Evidemment surprenant en roi de France, Johnny Depp s’empare, avec une force grave, de Louis XV. La star américaine d’Edward aux mains d’argent et Arizona Dream joue du silence et des regards plus que des mots. Taiseux, massif, Louis est un monarque qui paraît contraint par les usages de la Cour et qui ne trouve l’apaisement qu’auprès de Jeanne, même s’il est rattrapé par son côté sombre et ses petites maîtresses éphémères…
Avec forcément dans son esprit une vision du féminisme moderne, Maïwenn incarne, avec une grâce à la fois carnassière et contemporaine, une libertine décidée à atteindre les sommets en méprisant les railleries et les coups bas. « A quoi bon être innocente si les autres ont pour vous des désirs coupables ? » Jeanne bouscule la Cour, en choque les mœurs. Mais la courtisane envisage aussi la chute lorsque le roi meurt de la vérole, qu’elle se retrouve exilée puis éloignée dans son château de Louveciennes et promise, le 8 décembre 1793, à la guillotine en lançant « « Encore un moment, Monsieur le bourreau ! »

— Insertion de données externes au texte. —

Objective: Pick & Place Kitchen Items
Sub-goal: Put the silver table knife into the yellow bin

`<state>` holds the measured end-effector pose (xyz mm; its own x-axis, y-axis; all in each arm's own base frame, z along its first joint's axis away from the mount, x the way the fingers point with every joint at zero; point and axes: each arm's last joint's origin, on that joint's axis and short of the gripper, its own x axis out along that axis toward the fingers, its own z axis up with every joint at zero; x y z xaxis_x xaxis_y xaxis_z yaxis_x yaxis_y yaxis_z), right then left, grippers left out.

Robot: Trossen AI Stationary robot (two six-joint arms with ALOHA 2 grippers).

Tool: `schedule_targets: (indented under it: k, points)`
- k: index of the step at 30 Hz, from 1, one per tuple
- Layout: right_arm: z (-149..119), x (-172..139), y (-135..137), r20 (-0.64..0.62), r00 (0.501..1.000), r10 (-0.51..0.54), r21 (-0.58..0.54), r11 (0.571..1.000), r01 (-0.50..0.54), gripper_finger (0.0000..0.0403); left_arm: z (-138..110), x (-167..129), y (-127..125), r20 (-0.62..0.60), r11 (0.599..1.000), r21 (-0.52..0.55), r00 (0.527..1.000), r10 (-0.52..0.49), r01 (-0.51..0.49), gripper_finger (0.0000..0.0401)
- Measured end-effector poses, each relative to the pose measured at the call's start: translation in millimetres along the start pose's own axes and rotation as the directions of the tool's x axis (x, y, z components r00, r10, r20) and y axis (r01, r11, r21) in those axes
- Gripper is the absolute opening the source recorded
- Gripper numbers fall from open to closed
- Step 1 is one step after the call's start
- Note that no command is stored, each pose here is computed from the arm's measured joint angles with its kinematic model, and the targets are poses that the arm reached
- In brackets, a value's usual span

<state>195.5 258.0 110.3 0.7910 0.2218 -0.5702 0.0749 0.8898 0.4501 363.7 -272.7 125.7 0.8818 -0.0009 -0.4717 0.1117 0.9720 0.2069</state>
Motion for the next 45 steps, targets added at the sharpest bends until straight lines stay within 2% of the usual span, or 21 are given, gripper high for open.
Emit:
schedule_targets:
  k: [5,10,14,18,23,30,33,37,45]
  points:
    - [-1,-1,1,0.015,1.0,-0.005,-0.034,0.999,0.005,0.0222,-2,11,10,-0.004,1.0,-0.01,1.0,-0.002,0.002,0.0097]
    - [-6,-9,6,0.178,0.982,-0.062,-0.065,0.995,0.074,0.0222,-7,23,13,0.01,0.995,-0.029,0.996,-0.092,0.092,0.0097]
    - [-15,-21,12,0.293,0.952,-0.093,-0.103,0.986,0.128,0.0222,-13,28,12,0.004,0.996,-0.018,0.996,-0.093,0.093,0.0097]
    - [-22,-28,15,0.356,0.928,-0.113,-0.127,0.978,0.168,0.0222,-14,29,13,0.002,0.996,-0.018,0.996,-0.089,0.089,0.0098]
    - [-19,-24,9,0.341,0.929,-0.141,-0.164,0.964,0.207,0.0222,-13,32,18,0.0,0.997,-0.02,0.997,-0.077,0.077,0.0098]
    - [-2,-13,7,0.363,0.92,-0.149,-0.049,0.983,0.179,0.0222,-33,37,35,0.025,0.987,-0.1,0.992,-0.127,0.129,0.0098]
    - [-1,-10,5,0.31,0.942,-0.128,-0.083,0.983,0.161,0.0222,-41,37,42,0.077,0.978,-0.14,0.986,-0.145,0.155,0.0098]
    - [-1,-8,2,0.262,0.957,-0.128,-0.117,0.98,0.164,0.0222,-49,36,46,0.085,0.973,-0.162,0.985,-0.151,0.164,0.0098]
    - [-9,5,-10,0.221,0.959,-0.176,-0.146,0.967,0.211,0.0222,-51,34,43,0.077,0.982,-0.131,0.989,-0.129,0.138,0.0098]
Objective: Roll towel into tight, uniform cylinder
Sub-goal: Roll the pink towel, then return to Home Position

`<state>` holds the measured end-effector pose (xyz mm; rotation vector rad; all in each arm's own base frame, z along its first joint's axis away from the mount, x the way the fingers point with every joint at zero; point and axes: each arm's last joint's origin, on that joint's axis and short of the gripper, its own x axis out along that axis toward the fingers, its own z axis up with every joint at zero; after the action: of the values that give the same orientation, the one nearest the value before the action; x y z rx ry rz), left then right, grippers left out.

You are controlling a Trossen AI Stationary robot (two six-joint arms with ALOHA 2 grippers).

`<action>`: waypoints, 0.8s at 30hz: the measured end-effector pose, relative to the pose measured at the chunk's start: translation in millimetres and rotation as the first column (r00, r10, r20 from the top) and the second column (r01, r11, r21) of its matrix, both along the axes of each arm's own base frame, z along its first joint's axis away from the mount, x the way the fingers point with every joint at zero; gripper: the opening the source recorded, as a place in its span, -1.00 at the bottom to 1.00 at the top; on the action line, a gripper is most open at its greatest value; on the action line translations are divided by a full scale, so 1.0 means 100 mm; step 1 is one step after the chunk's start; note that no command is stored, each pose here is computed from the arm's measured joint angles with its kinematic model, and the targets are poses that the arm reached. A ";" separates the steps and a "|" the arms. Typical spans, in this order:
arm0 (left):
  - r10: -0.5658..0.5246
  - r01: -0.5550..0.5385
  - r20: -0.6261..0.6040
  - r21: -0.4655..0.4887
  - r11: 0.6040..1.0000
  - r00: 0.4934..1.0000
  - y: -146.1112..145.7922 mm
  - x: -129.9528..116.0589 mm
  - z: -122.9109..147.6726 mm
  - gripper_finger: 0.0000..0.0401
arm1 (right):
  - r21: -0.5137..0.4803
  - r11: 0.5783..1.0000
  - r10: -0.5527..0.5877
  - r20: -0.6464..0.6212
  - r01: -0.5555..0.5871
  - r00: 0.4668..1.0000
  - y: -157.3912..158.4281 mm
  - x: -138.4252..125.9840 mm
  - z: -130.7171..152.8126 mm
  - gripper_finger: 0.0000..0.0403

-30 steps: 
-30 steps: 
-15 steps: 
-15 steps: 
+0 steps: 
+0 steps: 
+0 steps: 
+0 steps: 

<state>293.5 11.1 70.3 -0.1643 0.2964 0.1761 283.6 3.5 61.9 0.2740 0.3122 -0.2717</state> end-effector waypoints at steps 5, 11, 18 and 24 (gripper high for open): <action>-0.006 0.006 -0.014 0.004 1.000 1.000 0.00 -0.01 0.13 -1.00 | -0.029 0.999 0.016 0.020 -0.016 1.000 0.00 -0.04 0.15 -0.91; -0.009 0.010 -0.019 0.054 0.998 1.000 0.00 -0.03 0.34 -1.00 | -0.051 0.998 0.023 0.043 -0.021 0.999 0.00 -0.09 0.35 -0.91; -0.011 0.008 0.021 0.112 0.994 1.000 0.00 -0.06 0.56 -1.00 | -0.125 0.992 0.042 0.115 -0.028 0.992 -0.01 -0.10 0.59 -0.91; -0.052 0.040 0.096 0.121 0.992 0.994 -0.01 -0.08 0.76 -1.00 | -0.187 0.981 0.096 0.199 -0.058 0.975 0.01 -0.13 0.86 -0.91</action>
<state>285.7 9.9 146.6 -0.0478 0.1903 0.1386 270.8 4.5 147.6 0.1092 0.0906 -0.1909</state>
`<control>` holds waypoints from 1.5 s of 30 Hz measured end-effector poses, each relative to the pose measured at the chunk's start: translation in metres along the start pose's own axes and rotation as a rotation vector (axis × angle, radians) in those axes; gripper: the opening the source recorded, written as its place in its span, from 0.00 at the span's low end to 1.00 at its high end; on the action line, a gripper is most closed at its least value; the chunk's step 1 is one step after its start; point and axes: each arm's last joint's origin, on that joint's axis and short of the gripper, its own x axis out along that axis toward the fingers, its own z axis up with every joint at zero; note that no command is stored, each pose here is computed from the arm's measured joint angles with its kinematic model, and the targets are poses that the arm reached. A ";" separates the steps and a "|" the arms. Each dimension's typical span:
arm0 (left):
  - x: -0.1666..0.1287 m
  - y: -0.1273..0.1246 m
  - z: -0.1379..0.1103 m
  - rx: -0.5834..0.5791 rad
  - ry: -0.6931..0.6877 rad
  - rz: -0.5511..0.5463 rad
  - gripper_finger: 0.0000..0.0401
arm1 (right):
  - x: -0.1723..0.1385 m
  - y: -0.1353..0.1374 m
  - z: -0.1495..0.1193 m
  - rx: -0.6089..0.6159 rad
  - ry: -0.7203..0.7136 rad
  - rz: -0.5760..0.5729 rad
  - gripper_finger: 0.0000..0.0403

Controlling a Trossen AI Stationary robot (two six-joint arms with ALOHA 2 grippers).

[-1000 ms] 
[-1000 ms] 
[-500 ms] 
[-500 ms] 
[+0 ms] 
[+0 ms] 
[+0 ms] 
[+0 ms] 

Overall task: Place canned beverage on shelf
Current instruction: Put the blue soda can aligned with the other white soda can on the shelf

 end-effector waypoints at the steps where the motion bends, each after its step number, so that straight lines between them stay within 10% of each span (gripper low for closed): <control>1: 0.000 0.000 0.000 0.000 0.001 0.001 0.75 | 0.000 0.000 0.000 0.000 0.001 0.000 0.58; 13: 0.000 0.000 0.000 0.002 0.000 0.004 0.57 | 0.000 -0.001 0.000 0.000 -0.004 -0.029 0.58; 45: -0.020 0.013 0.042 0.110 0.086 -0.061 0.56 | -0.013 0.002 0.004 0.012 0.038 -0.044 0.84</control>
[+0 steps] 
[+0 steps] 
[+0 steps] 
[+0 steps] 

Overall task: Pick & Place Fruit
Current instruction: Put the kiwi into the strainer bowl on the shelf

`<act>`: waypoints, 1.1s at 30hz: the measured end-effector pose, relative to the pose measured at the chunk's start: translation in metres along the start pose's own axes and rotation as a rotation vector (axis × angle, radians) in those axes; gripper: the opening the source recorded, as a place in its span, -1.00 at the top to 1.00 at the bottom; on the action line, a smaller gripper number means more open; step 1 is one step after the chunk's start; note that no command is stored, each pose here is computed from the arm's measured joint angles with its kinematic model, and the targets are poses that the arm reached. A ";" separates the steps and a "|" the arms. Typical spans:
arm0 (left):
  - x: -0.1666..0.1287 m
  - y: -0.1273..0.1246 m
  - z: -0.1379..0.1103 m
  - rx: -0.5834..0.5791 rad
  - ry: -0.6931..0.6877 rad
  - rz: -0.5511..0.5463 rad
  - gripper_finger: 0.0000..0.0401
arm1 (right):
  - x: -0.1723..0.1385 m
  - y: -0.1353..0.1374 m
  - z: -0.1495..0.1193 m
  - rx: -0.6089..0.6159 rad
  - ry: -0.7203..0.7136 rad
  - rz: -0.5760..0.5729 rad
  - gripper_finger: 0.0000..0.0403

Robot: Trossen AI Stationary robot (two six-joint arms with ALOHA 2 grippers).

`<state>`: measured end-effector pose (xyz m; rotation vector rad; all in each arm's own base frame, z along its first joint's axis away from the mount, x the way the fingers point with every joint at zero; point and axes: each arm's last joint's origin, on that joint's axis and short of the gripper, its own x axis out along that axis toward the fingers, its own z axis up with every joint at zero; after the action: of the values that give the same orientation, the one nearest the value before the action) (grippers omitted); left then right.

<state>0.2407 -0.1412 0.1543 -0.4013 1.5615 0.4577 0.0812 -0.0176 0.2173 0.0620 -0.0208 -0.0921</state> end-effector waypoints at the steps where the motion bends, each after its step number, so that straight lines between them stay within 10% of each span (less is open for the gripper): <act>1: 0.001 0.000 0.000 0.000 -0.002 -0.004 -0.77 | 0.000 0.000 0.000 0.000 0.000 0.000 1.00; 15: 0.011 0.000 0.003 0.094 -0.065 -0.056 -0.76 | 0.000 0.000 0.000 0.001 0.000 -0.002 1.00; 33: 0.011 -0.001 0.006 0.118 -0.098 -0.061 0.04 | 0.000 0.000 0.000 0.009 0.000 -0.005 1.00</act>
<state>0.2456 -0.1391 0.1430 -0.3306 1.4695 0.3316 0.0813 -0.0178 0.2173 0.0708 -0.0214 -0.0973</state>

A leur côté, Benjamin Lavernhe tire magnifiquement son épingle du jeu en campant La Borde, le valet du roi. Le personnage est compassé, raide, attaché à la règle. A Jeanne, il intime l’ordre de ne jamais regarder le souverain dans les yeux. « Ce serait de l’arrogance ou… une invitation à la bagatelle ». Madame du Barry, apparue dans la Galerie des glaces comme un ange blanc flottant quasiment dans l’air, passera évidemment outre. Mais c’est finalement La Borde qui veille, avec le plus de sollicitude, voire de tendresse, sur Jeanne…
Un commentaire ? Sur le procès face à Amber Heard accusant Johnny Depp de violences conjugales ? Sur l’agression d’Edwy Plenel par Maïwenn ? Sur le fait que Thierry Frémaux, dans la masse monumentale des films possiblement sélectionnables pour l’ouverture de Cannes, aurait pu trouver autre chose que Jeanne du Barry ? Non.
JEANNE DU BARRY Comédie dramatique (France – 1h56) de et avec Maïwenn et Johnny Depp, Benjamin Lavernhe, Pierre Richard, Melvil Poupaud, Pascal Greggory, India Hair, Suzanne de Baecque, Capucine Valmary, Diego Le Fur , Pauline Pollmann, Micha Lescot, Noémie Lvovsky, Marianne Basler, Robin Renucci. Dans les salles le 16 mai.